- **DATA LISTING**
======
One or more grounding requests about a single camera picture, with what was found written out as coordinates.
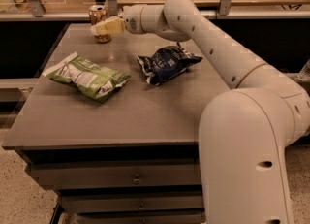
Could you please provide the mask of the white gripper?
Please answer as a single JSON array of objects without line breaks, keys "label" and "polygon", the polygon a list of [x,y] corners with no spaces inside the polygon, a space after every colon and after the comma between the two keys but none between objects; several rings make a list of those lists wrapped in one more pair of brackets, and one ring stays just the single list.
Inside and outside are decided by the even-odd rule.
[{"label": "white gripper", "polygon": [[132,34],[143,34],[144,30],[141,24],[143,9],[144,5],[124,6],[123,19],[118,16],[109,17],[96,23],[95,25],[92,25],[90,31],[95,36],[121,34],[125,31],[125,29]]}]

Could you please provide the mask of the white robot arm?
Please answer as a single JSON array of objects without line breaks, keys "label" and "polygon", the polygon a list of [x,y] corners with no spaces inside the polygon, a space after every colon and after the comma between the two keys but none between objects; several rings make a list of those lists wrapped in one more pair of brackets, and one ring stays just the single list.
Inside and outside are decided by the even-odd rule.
======
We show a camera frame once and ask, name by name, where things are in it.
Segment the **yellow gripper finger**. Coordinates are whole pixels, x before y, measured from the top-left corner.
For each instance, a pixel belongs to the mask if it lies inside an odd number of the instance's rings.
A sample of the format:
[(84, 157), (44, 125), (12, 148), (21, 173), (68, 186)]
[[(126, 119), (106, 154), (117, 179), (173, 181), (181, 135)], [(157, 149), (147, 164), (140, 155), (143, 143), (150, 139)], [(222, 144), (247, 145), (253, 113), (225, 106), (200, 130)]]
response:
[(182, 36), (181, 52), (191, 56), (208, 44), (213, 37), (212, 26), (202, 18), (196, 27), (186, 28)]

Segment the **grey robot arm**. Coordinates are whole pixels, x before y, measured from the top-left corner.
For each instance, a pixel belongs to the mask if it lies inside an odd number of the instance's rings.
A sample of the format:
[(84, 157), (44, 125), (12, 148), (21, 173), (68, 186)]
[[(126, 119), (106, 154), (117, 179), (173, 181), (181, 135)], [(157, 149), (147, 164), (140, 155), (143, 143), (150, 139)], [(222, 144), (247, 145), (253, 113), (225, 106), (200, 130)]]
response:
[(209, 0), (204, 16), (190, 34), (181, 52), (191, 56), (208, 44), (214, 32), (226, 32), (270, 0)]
======
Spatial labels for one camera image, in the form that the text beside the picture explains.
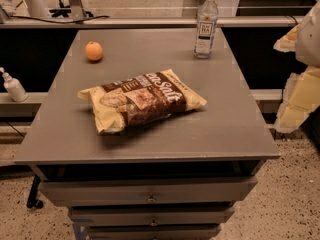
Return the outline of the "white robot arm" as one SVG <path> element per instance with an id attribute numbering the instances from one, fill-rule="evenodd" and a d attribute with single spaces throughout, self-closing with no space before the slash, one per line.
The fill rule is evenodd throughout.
======
- **YOUR ASSIGNMENT**
Give only the number of lines in the material above where the string "mask" appears.

- **SOLVED PROBLEM**
4